Le Pigeon
Beaujolais to Burgundy Grand Cru, No Apologies
East Burnside · Portland · Contemporary French · Visit Website ↗
Reviewed April 7, 2026
Wingman Metrics
First Impression
The wine list at Le Pigeon lands with the same confidence as the kitchen — French-forward, deeply considered, and not especially concerned with making your wallet comfortable. This is a list built by people who actually care, not a laminated afterthought propped next to the bread basket. You open it and immediately feel like someone's been curating this thing for years, because they have.
Selection Deep Dive
France runs the show here, with Burgundy getting the full spotlight treatment — we're talking Jacques-Frédéric Mugnier Musigny at $2,600 and DRC Richebourg at $3,800 sharing real estate with approachable entry points like Nicolas Chemarin Beaujolais Le Rocher at $60 and Pierre Sèches St-Joseph at $65. The range from $40 to $3,800 is genuinely wide, and Oregon producers hold their own alongside the old-world heavyweights. The list skews toward serious drinkers who know what they're looking at, but there's enough mid-range substance to reward someone willing to ask the right questions. Gaps in New World diversity are real, but that's not what Le Pigeon is here for.
By the Glass
Estimates put the by-the-glass program at 10–16 options, which is a respectable range for a room this size and focused. Expect the pours to mirror the bottle list's French bias — you're more likely to find a Rhône white or a Loire red than a Napa Cab. Rotation specifics aren't published, but with a sommelier actively running the program, the glass list is almost certainly receiving real attention.
Nicolas Chemarin Beaujolais Le Rocher — $60
Chemarin is one of the serious names in Beaujolais — this is not the Beaujolais you pour into a Solo cup at Thanksgiving. At $60 in a room where the ceiling is $3,800, this bottle is the list's most democratic move and it's genuinely delicious.
Pierre Sèches St-Joseph
Most people at this table are scanning toward Burgundy and skipping right past the Northern Rhône. Pierre Sèches St-Joseph at $65 is exactly the kind of wine that rewards the person who pauses. Northern Rhône Syrah at this price point, in this context, is a quiet gift.
DRC Richebourg
At $3,800, you're paying a significant premium to drink one of the world's most famous wines in a 49-seat room on East Burnside. The wine is extraordinary — it's always extraordinary — but the markup on trophy Burgundy at this level makes it a flex purchase, not a value one. Save this for a Burgundy-specialist wine bar where the context earns it.

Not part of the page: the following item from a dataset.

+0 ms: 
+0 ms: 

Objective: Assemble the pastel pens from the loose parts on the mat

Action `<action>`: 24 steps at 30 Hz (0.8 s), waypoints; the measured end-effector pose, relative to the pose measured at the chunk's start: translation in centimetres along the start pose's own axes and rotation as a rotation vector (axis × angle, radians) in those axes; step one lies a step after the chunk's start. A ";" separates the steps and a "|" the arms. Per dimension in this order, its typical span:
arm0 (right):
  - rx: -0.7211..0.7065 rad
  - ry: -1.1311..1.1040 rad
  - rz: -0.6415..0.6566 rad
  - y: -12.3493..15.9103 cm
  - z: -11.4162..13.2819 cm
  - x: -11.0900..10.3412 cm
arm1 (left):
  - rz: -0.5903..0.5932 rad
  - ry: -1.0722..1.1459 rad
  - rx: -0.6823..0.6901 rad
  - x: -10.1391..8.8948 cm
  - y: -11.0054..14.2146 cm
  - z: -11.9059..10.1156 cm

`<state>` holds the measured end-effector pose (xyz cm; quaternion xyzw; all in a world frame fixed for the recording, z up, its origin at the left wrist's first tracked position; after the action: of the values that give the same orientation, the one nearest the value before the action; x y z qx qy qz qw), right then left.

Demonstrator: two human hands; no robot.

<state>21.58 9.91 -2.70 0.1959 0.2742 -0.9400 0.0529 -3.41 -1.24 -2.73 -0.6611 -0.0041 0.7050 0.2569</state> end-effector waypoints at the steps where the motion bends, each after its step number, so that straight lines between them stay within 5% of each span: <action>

Nicolas Chemarin Beaujolais Le Rocher + Beef cheek bourguignon
Braised beef cheek bourguignon wants a red with enough fruit to match the richness and enough acid to cut through it — Beaujolais Gamay from a serious producer like Chemarin does exactly that without bullying the dish the way a heavier Burgundy might.
🔥 The Bottom Line
Le Pigeon's wine program is the real thing — a deep, France-obsessed list run by people who know exactly what they're doing. Yes, the markups on the high end sting, but the entry-level picks are honest and the staff can actually talk you through it, which puts this firmly in must-visit territory for anyone who takes wine seriously.